→ **YOUR GOAL**:
Output all of the material once more, so that every line matches the original exactly.
BEGIN COLLECTED DATA
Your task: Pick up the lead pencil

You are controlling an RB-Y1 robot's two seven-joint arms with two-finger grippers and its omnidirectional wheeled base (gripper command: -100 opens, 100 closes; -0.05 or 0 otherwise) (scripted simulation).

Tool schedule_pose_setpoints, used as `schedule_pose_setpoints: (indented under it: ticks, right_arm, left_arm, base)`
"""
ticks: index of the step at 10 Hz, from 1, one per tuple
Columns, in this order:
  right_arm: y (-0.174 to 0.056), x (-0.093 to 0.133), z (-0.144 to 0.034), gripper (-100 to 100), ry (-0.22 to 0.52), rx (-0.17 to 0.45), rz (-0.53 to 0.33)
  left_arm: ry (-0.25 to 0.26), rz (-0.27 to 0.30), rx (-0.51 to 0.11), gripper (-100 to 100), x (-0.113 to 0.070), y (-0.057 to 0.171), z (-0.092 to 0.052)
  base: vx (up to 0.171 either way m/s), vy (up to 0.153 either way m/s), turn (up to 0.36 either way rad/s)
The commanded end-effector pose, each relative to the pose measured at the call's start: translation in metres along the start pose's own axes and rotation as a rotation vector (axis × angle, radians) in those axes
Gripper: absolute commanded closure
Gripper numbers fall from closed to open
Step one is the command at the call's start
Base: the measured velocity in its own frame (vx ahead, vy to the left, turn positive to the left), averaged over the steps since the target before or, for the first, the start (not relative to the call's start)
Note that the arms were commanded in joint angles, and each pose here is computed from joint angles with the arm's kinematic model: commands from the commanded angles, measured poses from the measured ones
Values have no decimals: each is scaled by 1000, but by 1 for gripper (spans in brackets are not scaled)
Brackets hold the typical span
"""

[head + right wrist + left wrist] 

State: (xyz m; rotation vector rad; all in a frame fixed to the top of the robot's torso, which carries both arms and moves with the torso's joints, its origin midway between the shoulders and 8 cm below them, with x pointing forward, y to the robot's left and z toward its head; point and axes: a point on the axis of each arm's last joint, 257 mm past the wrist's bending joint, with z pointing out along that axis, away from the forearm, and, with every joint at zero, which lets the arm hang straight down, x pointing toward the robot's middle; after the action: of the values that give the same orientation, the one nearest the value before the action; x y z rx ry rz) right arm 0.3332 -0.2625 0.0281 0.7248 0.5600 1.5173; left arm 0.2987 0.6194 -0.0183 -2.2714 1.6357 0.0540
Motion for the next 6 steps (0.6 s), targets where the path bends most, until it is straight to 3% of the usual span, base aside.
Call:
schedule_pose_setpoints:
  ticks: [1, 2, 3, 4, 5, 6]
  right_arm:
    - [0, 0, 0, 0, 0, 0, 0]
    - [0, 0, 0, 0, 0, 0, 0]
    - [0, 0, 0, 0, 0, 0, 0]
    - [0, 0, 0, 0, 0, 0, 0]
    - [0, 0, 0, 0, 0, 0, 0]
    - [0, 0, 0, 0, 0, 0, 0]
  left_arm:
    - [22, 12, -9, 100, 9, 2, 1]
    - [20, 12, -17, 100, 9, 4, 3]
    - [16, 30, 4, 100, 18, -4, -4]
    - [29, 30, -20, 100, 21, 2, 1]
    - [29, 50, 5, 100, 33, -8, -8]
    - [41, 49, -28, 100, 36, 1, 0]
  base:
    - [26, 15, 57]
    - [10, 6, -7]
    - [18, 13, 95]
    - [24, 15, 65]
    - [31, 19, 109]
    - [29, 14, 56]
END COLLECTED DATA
→ **EXERCISE SOLUTION**:
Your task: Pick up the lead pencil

You are controlling an RB-Y1 robot's two seven-joint arms with two-finger grippers and its omnidirectional wheeled base (gripper command: -100 opens, 100 closes; -0.05 or 0 otherwise) (scripted simulation).

Tool schedule_pose_setpoints, used as `schedule_pose_setpoints: (indented under it: ticks, right_arm, left_arm, base)`
"""
ticks: index of the step at 10 Hz, from 1, one per tuple
Columns, in this order:
  right_arm: y (-0.174 to 0.056), x (-0.093 to 0.133), z (-0.144 to 0.034), gripper (-100 to 100), ry (-0.22 to 0.52), rx (-0.17 to 0.45), rz (-0.53 to 0.33)
  left_arm: ry (-0.25 to 0.26), rz (-0.27 to 0.30), rx (-0.51 to 0.11), gripper (-100 to 100), x (-0.113 to 0.070), y (-0.057 to 0.171), z (-0.092 to 0.052)
  base: vx (up to 0.171 either way m/s), vy (up to 0.153 either way m/s), turn (up to 0.36 either way rad/s)
The commanded end-effector pose, each relative to the pose measured at the call's start: translation in metres along the start pose's own axes and rotation as a rotation vector (axis × angle, radians) in those axes
Gripper: absolute commanded closure
Gripper numbers fall from closed to open
Step one is the command at the call's start
Base: the measured velocity in its own frame (vx ahead, vy to the left, turn positive to the left), averaged over the steps since the target before or, for the first, the start (not relative to the call's start)
Note that the arms were commanded in joint angles, and each pose here is computed from joint angles with the arm's kinematic model: commands from the commanded angles, measured poses from the measured ones
Values have no decimals: each is scaled by 1000, but by 1 for gripper (spans in brackets are not scaled)
Brackets hold the typical span
"""

[head + right wrist + left wrist] 

State: (xyz m; rotation vector rad; all in a frame fixed to the top of the robot's torso, which carries both arms and moves with the torso's joints, its origin midway between the shoulders and 8 cm below them, with x pointing forward, y to the robot's left and z toward its head; point and axes: a point on the axis of each arm's last joint, 257 mm past the wrist's bending joint, with z pointing out along that axis, away from the forearm, and, with every joint at zero, which lets the arm hang straight down, x pointing toward the robot's middle; after the action: of the values that give the same orientation, the one nearest the value before the action; x y z rx ry rz) right arm 0.3332 -0.2625 0.0281 0.7248 0.5600 1.5173; left arm 0.2987 0.6194 -0.0183 -2.2714 1.6357 0.0540
Motion for the next 6 steps (0.6 s), targets where the path bends most, until it is straight to 3% of the usual span, base aside.
Call:
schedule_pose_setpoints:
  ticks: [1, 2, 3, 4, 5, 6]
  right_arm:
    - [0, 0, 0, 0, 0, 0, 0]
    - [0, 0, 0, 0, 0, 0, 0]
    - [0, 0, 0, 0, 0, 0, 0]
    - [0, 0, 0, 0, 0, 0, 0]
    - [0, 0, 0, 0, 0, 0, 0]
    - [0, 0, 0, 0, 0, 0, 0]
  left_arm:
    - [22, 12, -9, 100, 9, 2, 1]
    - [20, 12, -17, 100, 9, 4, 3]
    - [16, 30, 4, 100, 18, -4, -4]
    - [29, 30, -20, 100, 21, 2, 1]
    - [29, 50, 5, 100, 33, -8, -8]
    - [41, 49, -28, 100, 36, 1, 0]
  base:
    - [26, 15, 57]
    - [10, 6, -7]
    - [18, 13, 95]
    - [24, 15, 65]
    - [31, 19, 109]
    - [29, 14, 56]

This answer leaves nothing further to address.